Where The Air We Breath Comes From

November 20, 1998

Scientists working with Werner Kühlbrandt at the Max Planck Institute of Biophysics in Frankfurt/Main have gained new insights into the molecular architecture of the key enzyme involved in photosynthesis in plants - namely photosystem II. In addition to this photosystem, there are two further known types of photosynthetic reaction centres, the bacterial reaction centre bRC and photosystem I. The photosynthetic reaction centre in purple bacteria was the first membrane protein which was successfully crystallized more than 10 years ago and which atomic structure could be clarified. The scientists involved received the 1988 Nobel Prize for their work. Numerous investigations have, in the past, given reason to believe that there is a close relationship between the bacterial photosynthetic reaction centre and that of higher plants. With their results published in the newest issue of the journal Nature (Vol. 396, No. 6708, 19 November 1998), the researchers give undoubted proof that there actually is a close evolutionary connection between these three reaction centres.
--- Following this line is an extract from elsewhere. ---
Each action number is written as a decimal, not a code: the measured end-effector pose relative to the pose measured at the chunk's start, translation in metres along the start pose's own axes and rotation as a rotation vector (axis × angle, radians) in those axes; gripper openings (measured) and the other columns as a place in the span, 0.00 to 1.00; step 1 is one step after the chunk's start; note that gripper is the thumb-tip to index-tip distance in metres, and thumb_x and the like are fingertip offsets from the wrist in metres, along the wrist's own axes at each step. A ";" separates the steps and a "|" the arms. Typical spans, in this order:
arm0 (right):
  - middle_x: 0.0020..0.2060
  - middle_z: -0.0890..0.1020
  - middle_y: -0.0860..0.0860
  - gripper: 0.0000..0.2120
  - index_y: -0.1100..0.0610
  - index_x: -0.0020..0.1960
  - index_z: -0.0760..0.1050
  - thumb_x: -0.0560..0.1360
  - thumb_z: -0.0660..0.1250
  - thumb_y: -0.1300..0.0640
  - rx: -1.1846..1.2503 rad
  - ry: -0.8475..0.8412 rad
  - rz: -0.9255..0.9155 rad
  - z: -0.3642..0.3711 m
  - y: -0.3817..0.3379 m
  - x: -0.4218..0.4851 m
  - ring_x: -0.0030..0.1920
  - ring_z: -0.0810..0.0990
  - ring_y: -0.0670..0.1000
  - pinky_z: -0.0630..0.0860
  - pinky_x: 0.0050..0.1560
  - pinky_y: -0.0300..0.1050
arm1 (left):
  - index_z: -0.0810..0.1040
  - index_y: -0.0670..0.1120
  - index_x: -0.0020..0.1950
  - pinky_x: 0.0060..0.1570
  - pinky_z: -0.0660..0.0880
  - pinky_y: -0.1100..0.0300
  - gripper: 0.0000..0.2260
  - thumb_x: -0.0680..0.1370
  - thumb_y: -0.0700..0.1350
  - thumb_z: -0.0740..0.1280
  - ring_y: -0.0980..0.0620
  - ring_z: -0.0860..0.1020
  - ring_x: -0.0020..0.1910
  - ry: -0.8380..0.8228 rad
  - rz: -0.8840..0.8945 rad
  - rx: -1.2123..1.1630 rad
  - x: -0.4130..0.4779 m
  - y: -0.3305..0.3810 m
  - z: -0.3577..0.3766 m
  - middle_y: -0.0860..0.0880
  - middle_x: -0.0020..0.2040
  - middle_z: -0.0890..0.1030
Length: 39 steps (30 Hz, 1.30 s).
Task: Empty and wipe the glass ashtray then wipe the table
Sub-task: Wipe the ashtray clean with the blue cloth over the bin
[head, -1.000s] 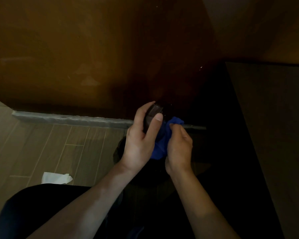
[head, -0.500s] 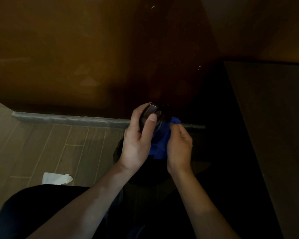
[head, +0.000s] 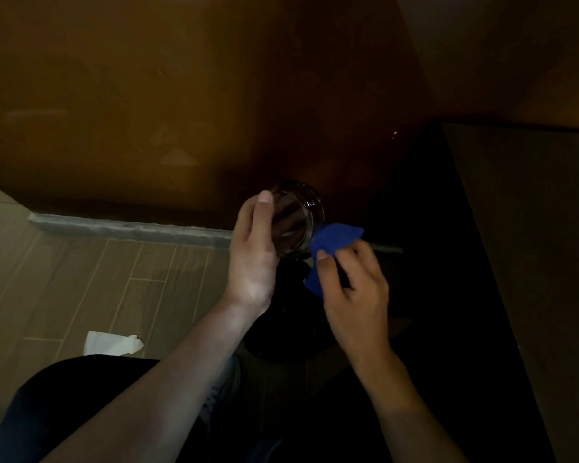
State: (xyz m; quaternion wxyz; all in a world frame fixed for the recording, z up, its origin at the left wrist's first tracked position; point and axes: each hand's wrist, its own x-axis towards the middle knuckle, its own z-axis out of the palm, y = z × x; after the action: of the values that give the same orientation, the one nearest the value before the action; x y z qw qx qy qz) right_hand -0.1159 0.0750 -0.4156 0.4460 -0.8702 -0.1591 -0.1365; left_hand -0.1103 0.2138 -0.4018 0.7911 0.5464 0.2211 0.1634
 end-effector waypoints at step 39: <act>0.48 0.80 0.39 0.12 0.52 0.51 0.82 0.79 0.63 0.47 -0.078 -0.213 -0.046 0.016 0.003 0.007 0.53 0.69 0.47 0.73 0.54 0.46 | 0.80 0.39 0.64 0.69 0.74 0.33 0.25 0.82 0.61 0.65 0.33 0.81 0.63 -0.035 -0.175 -0.054 0.003 -0.004 -0.004 0.31 0.62 0.81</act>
State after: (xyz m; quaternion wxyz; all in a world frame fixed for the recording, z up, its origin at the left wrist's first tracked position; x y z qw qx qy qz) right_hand -0.1065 0.0878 -0.4244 0.3892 -0.8924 -0.2202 -0.0596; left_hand -0.1099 0.2167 -0.4071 0.8204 0.5065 0.2497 0.0902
Photosystem II in plants is a so-called multi-enzyme complex comprising more than 25 different proteins which work together in a manner resembling a small factory. Among them are proteins D1, D2, CP43 and CP47, as well as a few smaller proteins including the a and b subunits of a cytochrome. The chlorophyll a molecules, which give plant leaves their green colour, belong to the D1/D2 complex. They act like light antennas and allow them to collect sunlight. Within the process of photosynthesis solar energy is converted into biochemical energy stored in the form of organic substance. The entire oxygen of our atmosphere results from this process as a waste product. Thus, photosystem II is not only an energy converter, it also produces the air we need to breath.

On the basis of electron-crystallographic investigations, the scientists were able to identify 16 of the 23 protein chains in photosystem II which helically span the cell membrane of green plant cells. The surprisingly high degree of structural similarity between the bacterial reaction centre and photosystem II implies that the 5-helix scaffold of the two reaction centres has been largely unchanged since the photosynthesis first evolved more than 3.5 billion years ago.